Leave out the pictures, and print exactly the lines from the one holding "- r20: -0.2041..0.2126" through the last line of the material.

◆ Recorded data:
Start of Block
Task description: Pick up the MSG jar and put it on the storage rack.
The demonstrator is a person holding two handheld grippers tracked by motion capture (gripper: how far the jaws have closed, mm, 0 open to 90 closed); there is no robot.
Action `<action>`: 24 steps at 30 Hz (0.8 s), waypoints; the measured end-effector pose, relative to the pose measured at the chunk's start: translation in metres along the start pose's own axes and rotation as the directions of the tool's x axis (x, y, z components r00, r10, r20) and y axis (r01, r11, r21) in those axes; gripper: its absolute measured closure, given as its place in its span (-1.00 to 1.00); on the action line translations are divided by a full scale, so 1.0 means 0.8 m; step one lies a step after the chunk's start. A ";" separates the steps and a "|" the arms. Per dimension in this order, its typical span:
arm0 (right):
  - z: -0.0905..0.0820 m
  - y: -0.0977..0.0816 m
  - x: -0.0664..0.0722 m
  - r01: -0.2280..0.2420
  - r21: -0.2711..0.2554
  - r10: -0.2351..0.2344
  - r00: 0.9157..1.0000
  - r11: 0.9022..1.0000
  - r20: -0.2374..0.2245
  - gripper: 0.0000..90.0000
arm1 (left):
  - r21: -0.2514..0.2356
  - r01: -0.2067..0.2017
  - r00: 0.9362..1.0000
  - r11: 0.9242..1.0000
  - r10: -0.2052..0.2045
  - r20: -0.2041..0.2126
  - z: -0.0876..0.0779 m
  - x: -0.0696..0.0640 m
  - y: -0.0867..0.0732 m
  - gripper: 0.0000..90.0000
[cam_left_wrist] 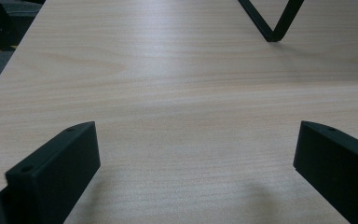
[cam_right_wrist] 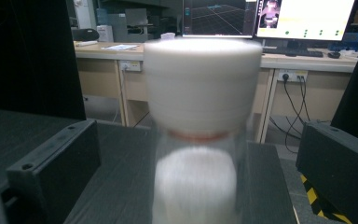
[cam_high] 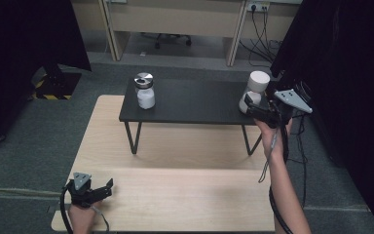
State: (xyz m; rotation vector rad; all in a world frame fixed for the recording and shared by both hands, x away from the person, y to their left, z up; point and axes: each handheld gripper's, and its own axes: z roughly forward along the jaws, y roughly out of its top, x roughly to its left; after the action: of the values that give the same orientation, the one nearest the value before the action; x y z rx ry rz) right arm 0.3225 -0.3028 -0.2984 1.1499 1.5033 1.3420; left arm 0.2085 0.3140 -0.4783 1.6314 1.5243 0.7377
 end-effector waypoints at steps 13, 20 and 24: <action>-0.037 -0.050 -0.002 0.008 0.024 -0.008 1.000 1.000 0.004 -0.99 | 0.006 -0.001 1.000 1.000 0.001 -0.008 0.000 -0.002 0.001 -1.00; -0.051 -0.071 -0.003 0.000 0.033 0.000 1.000 0.999 0.005 -0.99 | 0.011 -0.004 1.000 1.000 0.004 -0.010 0.001 -0.003 0.002 -1.00; -0.057 -0.083 -0.002 -0.010 0.040 0.009 1.000 0.999 0.009 -0.99 | 0.010 -0.003 1.000 1.000 0.003 -0.009 0.000 -0.003 0.002 -1.00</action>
State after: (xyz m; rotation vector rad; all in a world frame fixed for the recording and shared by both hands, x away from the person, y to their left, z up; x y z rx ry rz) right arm 0.2714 -0.3184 -0.3588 1.1882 1.5262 1.3168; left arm 0.2092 0.3116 -0.4773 1.6406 1.5341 0.7410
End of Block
◆ Completed task:
  - r20: -0.2041..0.2126
  - z: -0.0876..0.0779 m
  - x: -0.0696..0.0640 m
  - y: -0.0867..0.0732 m
  - gripper: 0.0000..90.0000
[cam_left_wrist] 
[cam_right_wrist] 
[cam_high] 
State: (xyz m; rotation vector rad; all in a world frame fixed for the recording and shared by both hands, x away from the person, y to their left, z up; point and axes: each handheld gripper's, and its own axes: z roughly forward along the jaws, y roughly out of its top, x roughly to its left; after the action: of the values that give the same orientation, the one nearest the value before the action; x y z rx ry rz) right arm 0.3225 -0.3028 -0.2984 1.1499 1.5033 1.3420; left arm 0.2085 0.3140 -0.4783 1.6314 1.5243 0.7377
 end-effector waypoints at steps 13, 20 and 24: <action>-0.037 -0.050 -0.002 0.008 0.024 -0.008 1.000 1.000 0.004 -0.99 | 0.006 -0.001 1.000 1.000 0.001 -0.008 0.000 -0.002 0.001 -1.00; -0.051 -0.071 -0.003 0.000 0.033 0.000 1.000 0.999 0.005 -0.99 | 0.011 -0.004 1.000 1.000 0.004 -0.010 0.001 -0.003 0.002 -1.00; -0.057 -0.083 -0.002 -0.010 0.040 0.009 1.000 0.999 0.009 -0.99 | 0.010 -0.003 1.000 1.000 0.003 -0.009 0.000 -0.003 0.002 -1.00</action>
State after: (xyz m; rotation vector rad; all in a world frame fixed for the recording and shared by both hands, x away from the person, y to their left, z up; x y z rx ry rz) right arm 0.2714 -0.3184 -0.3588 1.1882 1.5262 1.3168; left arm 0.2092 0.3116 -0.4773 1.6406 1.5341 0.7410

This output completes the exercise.